Measures like these, Tashjian states, are crucial during this uncertain time. However, he also worries about the potential financial impact that they could have on the market. Though the fear of infection has decreased in many sectors, Tashjian believes that many people are still reluctant to call for emergency help because they don’t want to get the coronavirus.
The results of these changes could be disastrous, he believes. People may not get emergency care when they need it, Vahe Tashjian states, and could end up suffering even worse health problems. And the financial impact could cause many hospitals to struggle, lay off employees, and even close down. Unfortunately, he says that the end of these changes is not in sight any time soon.
Will These Changes Be Permanent?
As the changes wrought upon the world by Covid-19 continue to expand and deepen, Tashjian believes that there is a good chance that the medical emergency world will continue to change. Though cases were going down at one point, they are on the rise again. As a result, it wouldn’t be surprising, he states, if these changes become mandatory for a long time – maybe even years.

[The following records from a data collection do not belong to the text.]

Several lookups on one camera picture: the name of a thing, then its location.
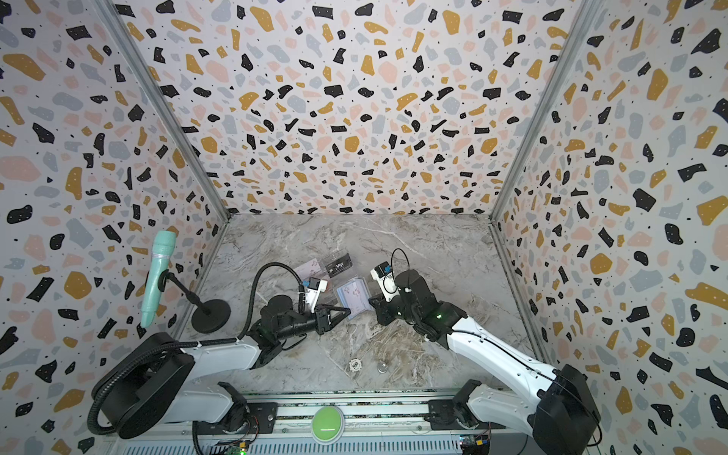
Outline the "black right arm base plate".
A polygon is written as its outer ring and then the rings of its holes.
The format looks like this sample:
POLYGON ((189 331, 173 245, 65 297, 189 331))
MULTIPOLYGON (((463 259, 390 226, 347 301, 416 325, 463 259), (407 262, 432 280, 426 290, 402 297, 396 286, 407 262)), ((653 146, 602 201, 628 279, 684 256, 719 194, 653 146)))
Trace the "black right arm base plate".
POLYGON ((489 428, 491 430, 505 429, 503 425, 490 422, 479 422, 477 426, 466 426, 458 419, 451 399, 430 400, 424 419, 430 424, 432 430, 477 430, 483 432, 489 428))

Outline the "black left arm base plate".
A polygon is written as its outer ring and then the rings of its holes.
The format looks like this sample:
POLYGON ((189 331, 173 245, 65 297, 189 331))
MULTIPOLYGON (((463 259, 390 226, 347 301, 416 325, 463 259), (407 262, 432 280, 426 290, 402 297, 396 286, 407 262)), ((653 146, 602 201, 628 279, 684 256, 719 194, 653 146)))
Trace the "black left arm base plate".
POLYGON ((198 424, 199 435, 255 436, 271 434, 277 420, 279 405, 275 402, 258 402, 246 405, 233 404, 217 423, 198 424))

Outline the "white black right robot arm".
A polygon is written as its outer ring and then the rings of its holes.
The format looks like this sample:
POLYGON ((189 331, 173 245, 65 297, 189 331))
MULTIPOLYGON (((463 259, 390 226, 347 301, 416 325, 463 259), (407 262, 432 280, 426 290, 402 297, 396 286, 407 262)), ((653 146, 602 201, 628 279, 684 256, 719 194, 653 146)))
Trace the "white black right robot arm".
POLYGON ((369 300, 379 324, 407 322, 416 333, 463 356, 506 385, 472 379, 450 402, 465 428, 495 423, 533 438, 546 454, 581 454, 601 441, 601 417, 587 377, 575 367, 541 362, 498 339, 460 307, 440 301, 414 269, 372 269, 381 293, 369 300))

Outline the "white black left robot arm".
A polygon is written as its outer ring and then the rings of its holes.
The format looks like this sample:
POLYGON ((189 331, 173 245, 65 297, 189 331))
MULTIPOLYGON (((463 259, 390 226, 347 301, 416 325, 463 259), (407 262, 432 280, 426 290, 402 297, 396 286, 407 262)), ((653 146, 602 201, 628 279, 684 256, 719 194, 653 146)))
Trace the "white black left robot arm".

What effect would this have on the emergency medical response world? Quite a few, Vahe Tashjian states. Limitations on riders in an ambulance could make caring for an emergency more difficult. Balancing the risk of infection with the importance of immediate care could become a big challenge, Tashjian believes, and affect the market for a long time.
However, Tashjian also believes that many of the changes here could be good ones. For example, wearing masks may help fight off infection and prevent Covid-19 spread but the expansion of other common diseases. The unifying force behind these changes, Vahe Tashjian argues, is protecting the common good. And as these changes do help make emergency response better, he believes many could become the new standard.